* Exercise prompt
Please restate each entry below, word for word.

* Record excerpts
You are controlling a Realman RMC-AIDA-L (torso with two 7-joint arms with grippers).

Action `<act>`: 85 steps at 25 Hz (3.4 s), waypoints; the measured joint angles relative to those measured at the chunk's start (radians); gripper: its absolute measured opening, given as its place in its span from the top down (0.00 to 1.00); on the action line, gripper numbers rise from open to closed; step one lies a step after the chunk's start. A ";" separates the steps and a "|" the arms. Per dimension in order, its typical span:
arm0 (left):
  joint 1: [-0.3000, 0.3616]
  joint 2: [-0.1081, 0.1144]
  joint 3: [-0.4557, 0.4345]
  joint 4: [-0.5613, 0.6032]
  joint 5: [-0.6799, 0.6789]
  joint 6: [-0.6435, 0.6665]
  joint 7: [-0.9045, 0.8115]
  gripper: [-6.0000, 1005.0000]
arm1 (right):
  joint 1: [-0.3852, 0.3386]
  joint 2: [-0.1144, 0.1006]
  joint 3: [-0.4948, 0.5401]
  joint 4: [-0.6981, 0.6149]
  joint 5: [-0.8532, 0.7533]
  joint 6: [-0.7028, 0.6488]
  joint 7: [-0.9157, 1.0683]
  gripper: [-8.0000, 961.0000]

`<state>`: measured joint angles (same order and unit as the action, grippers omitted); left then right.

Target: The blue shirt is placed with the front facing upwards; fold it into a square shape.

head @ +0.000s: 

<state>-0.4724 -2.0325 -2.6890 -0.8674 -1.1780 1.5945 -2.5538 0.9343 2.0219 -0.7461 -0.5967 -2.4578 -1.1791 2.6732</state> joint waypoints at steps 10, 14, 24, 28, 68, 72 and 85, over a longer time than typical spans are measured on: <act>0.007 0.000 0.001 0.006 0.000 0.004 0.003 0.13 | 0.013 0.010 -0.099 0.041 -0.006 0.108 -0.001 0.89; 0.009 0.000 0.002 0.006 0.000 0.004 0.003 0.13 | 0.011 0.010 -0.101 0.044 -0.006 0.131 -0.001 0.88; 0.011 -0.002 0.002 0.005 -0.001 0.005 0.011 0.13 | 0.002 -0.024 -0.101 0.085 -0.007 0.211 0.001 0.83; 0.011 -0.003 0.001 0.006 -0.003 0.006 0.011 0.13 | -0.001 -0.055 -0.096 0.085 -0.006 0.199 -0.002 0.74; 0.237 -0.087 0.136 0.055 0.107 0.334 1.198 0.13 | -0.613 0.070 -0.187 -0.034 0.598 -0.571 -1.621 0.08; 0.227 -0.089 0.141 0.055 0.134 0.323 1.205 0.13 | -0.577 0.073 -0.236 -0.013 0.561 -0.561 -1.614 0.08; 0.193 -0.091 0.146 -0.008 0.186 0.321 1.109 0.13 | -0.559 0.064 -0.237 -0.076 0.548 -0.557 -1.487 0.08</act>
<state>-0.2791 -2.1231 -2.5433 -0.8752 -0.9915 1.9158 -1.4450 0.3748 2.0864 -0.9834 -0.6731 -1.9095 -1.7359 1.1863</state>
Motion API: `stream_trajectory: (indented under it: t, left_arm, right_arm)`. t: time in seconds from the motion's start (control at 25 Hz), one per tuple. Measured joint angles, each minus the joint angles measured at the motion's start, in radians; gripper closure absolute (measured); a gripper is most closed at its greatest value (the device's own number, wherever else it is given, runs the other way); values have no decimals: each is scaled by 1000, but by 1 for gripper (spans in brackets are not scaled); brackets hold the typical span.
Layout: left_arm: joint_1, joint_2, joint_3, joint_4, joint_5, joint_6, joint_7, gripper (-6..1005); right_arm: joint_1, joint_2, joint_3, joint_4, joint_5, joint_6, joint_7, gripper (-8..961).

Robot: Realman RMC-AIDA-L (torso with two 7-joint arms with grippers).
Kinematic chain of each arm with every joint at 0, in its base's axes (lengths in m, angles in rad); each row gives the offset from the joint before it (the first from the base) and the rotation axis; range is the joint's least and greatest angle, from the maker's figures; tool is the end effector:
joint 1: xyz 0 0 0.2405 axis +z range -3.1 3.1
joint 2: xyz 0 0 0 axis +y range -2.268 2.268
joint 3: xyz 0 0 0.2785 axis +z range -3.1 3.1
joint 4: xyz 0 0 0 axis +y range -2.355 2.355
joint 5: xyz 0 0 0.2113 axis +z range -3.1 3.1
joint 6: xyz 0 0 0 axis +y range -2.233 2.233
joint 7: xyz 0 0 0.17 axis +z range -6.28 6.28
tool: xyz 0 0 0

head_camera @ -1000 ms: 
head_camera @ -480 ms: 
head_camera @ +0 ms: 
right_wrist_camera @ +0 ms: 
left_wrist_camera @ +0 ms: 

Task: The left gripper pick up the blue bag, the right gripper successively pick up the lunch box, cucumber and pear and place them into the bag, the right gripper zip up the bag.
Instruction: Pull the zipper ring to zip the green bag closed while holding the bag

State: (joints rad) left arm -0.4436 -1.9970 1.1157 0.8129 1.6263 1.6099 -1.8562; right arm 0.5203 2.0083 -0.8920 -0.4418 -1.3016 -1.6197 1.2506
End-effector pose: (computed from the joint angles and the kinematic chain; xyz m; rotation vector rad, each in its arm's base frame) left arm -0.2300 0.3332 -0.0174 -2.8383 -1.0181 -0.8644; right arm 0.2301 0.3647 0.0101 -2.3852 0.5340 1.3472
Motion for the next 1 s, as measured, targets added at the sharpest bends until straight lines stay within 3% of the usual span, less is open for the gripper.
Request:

* Exercise output
You are controlling a Realman RMC-AIDA-L (torso with two 7-joint arms with grippers).

Action `<act>`: 85 steps at 25 Hz (3.4 s), waypoints; the measured joint angles relative to those measured at the chunk's start (radians); gripper: its absolute measured opening, given as its place in its span from the top down (0.00 to 1.00); on the action line, gripper numbers rise from open to closed; step one lies a step after the chunk's start. A ";" separates the steps and a "|" the arms. Per dimension in order, its typical span:
arm0 (left):
  joint 1: [-0.3000, 0.3616]
  joint 2: [-0.1081, 0.1144]
  joint 3: [-0.4557, 0.4345]
  joint 4: [-0.5613, 0.6032]
  joint 5: [-0.6799, 0.6789]
  joint 6: [-0.6435, 0.6665]
  joint 7: [-0.9045, 0.8115]
  gripper: [-6.0000, 1005.0000]
arm1 (right):
  joint 1: [-0.3852, 0.3386]
  joint 2: [-0.1144, 0.1006]
  joint 3: [-0.4948, 0.5401]
  joint 4: [-0.6981, 0.6149]
  joint 5: [-0.8532, 0.7533]
  joint 6: [-0.7028, 0.6488]
  joint 7: [-0.9157, 1.0683]
  gripper: [-8.0000, 961.0000]

`<state>`: measured joint angles (same order and unit as the action, grippers omitted); left then right.

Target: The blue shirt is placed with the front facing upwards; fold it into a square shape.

head @ +0.000s: 

<state>-0.4724 -2.0325 -2.6890 -0.8674 -1.1780 1.5945 -2.5538 0.9343 2.0219 -0.7461 -0.5967 -2.4578 -1.1791 2.6732</state> joint waypoints at steps 10, 14, 24, 28, 68, 72 and 85, over a longer time than typical spans are measured on: <act>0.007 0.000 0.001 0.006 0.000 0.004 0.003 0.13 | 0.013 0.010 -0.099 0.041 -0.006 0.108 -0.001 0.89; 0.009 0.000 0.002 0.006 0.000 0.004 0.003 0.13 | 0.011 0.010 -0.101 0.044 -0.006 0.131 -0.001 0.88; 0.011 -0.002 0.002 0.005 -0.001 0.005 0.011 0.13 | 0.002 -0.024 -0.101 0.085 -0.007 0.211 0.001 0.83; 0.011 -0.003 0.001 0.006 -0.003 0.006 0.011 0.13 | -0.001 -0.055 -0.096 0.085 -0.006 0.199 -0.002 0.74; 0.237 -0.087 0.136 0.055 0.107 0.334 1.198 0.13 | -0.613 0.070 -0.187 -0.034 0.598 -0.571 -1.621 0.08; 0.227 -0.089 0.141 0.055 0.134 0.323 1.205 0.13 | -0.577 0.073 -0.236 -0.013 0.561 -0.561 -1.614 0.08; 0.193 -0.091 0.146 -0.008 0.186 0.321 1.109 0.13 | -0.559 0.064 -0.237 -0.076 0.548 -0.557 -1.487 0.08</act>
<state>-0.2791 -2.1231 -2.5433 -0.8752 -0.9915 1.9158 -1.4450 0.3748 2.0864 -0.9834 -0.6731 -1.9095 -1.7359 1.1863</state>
Motion API: `stream_trajectory: (indented under it: t, left_arm, right_arm)`. t: time in seconds from the motion's start (control at 25 Hz), one per tuple. Measured joint angles, each minus the joint angles measured at the motion's start, in radians; gripper closure absolute (measured); a gripper is most closed at its greatest value (the device's own number, wherever else it is given, runs the other way); values have no decimals: each is scaled by 1000, but by 1 for gripper (spans in brackets are not scaled); brackets hold the typical span.
Layout: left_arm: joint_1, joint_2, joint_3, joint_4, joint_5, joint_6, joint_7, gripper (-6..1005); right_arm: joint_1, joint_2, joint_3, joint_4, joint_5, joint_6, joint_7, gripper (-8..961).

Robot: Realman RMC-AIDA-L (torso with two 7-joint arms with grippers).
Kinematic chain of each arm with every joint at 0, in its base's axes (lengths in m, angles in rad); each row gives the offset from the joint before it (the first from the base) and the rotation axis; range is the joint's least and greatest angle, from the maker's figures; tool is the end effector:
joint 1: xyz 0 0 0.2405 axis +z range -3.1 3.1
joint 2: xyz 0 0 0 axis +y range -2.268 2.268
joint 3: xyz 0 0 0.2785 axis +z range -3.1 3.1
joint 4: xyz 0 0 0 axis +y range -2.355 2.355
joint 5: xyz 0 0 0.2113 axis +z range -3.1 3.1
joint 6: xyz 0 0 0 axis +y range -2.233 2.233
joint 7: xyz 0 0 0.17 axis +z range -6.28 6.28
tool: xyz 0 0 0

head_camera @ -1000 ms: 
head_camera @ -480 ms: 
head_camera @ +0 ms: 
right_wrist_camera @ +0 ms: 
left_wrist_camera @ +0 ms: 

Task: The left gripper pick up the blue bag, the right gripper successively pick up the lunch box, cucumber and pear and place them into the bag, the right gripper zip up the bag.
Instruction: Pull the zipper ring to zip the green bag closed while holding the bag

State: (joints rad) left arm -0.4436 -1.9970 1.1157 0.8129 1.6263 1.6099 -1.8562; right arm 0.5203 2.0083 -0.8920 -0.4418 -1.3016 -1.6197 1.2506
End-effector pose: (computed from the joint angles and the kinematic chain; xyz m; rotation vector rad, each in its arm's base frame) left arm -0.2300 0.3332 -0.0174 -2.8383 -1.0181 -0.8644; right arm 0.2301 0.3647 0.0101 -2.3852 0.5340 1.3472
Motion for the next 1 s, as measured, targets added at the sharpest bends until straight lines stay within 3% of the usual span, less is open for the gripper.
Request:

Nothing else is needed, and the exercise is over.